Belleza personal: profesión obligada

Que la belleza no tiene el mismo valor en la mujer que en el hombre parece evidente. La identificación del sexo femenino como el «bello sexo» atraviesa diversas etapas, tanto por lo que respecta al cambiante estereotipo como a su significado y valor social.
Un estereotipo mutante
Artes plásticas y literatura, así como la trama visual de este siglo (cine, televisión, publicidad, etcétera), muestran un ideal variable, elaborado sobre dos pilares: la adjudicación de sentido estético a determinados elementos físicos y el resultado final de proporciones y apariencia de una mujer. Si la piel marfileña fue una vez sinónimo de belleza, hoy lo es el tono dorado. Las mujeres de las tablas flamencas serían consideradas ahora como insignificantes; las gracias de Rubens, tachadas de gordas. Los pies de las chinas fueron vendados para mantener un tamaño pequeño. Criaturas etéreas frente a mujeres rotundas, morenas que triunfan en los países nórdicos mientras en otros las rubias van a la baja. Así un largo etcétera.
¿Queda hueco para un modelo universal? A duras penas estaría limitado a la inexistencia de deformidades, taras físicas e imperfecciones cutáneas y, por supuesto, a la presencia de juventud. A lo largo de la historia, la consideración de la belleza de una mujer ha implicado la ausencia de esos trazos que delatan la edad: arrugas, manchas, flacidez de tejidos… Y aunque ser joven no significa siempre ser guapa, parece admitido que no se puede ser bella si no se es joven. A la inicial y desigual valoración que el factor estético tiene entre los dos sexos, se suma el diferente juicio sobre los efectos del paso del tiempo en uno y otro.

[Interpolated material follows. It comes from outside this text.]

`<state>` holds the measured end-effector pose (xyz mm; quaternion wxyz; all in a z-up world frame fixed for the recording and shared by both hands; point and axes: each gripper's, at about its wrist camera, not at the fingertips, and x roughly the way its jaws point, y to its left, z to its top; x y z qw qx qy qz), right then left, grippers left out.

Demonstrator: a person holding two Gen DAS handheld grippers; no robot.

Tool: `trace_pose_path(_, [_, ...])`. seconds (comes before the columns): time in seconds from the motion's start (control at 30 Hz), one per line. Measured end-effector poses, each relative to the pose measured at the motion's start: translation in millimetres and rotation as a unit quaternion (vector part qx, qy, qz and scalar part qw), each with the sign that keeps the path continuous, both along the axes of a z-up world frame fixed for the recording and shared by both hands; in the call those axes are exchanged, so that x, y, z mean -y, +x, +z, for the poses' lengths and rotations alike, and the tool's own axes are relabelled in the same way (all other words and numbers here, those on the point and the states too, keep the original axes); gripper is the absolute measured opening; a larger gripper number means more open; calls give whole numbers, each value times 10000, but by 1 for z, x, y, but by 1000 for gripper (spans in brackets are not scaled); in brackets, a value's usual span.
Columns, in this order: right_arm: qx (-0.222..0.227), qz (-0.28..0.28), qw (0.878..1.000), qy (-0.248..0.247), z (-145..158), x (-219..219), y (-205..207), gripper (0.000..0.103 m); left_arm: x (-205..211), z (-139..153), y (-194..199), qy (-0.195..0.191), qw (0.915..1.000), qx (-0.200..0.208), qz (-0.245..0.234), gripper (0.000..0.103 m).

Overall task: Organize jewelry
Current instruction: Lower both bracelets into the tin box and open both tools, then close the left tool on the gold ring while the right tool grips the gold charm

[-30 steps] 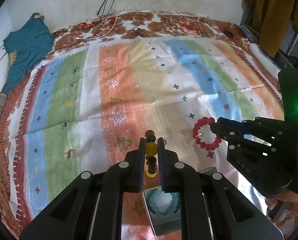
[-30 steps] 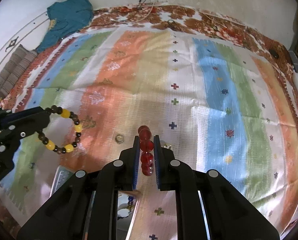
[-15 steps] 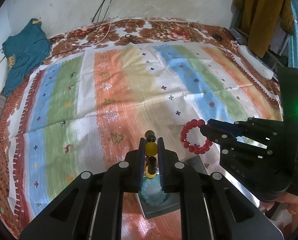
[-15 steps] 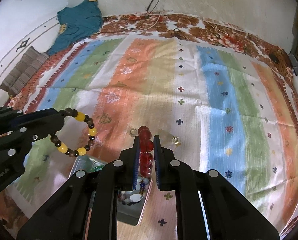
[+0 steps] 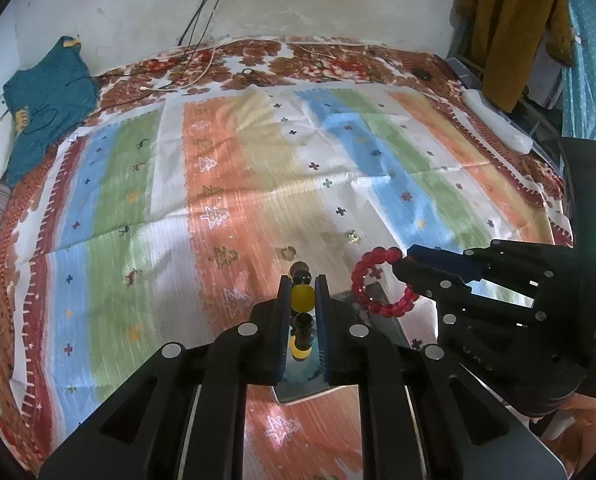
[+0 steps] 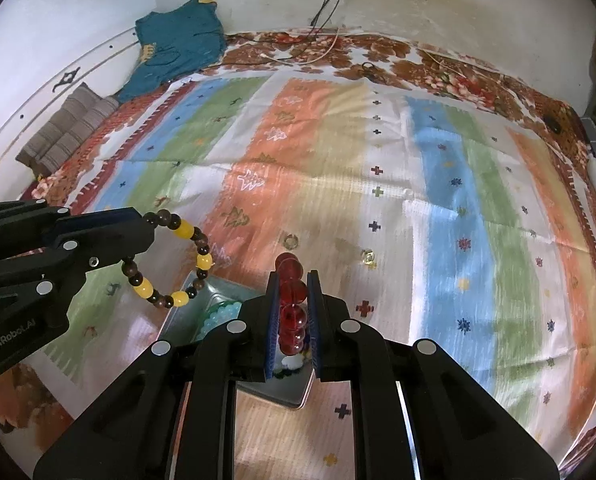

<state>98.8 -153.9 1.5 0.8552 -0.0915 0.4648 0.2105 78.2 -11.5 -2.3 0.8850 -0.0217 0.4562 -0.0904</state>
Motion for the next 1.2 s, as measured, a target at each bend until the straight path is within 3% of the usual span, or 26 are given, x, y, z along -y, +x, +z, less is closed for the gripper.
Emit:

Si el concepto de belleza femenina es cultural —está en el ojo de quien mira, individuo y colectividad—, cabe indagar qué está detrás y por qué. Una primera aproximación nos remite a los estudios de género que consideran que el ideal de belleza y su sentido están unidos al papel asignado a la mujer.
¿En manos de quién está la belleza?
Así, la belleza ha estado ligada a la tradicional atribución al «segundo sexo» de debilidad (física o mental) y pasividad. Hay un amplio imaginario que se nutre de mujeres sílfides, angélicas, enfermas o hasta muertas. Es evidente la preferencia por representarlas estáticas e incluso hieráticas, simples objetos de la mirada ajena. A veces, incluso, absorbidas en su propia contemplación.
Perdura hasta hoy la arcaica suposición de que la belleza no casa con la inteligencia, de acuerdo a la cual algunas guapas son tenidas por tontas. La pervivencia de este tópico tiene también su explicación en la implacable lógica de la igualdad contemporánea reacia a admitir que Dios o la naturaleza repartan sus dones de forma gratuita y arbitraria, sin el espíritu de racionalidad y compensación que inspira al moderno Ministerio de Hacienda.
La belleza femenina lo es también en función de otro factor: el atractivo que tiene para los varones. Ciertos cánones inciden en los rasgos diferenciales: donde en él hay recta, en ella debe haber curva; lo que en él es fuerza, en ella debe ser fragilidad. Otros —algunos muy actuales— los desdibujan. En muchas culturas la belleza implica atención preferente sobre aquellos elementos físicos o sus características que se asocian (con razón o sin ella, conscientemente o no) a la fertilidad: caderas anchas, existencia de grasas y, por supuesto, juventud. Quizás la pervivencia de la identificación de belleza femenina y juventud resida ahí. A pesar de que hayamos desligado sexualidad y procreación, la potencial fertilidad de una joven funciona todavía como un residuo, un atractivo para el varón con el consiguiente valor estético.
El atractivo sexual convierte a veces la apreciación de la belleza en instinto, en meros atributos físicos, como sucede en las Venus paleolíticas (desnudas, acentuados sus órganos sexuales, minimizados los rasgos faciales) o en las chicas de la revista Playboy. En otros casos es más elaborado e incorpora elementos que hablan de mujeres, incluso de una sola mujer, no de hembras. Y a veces se estiliza tanto que desaparece como un factor perturbador.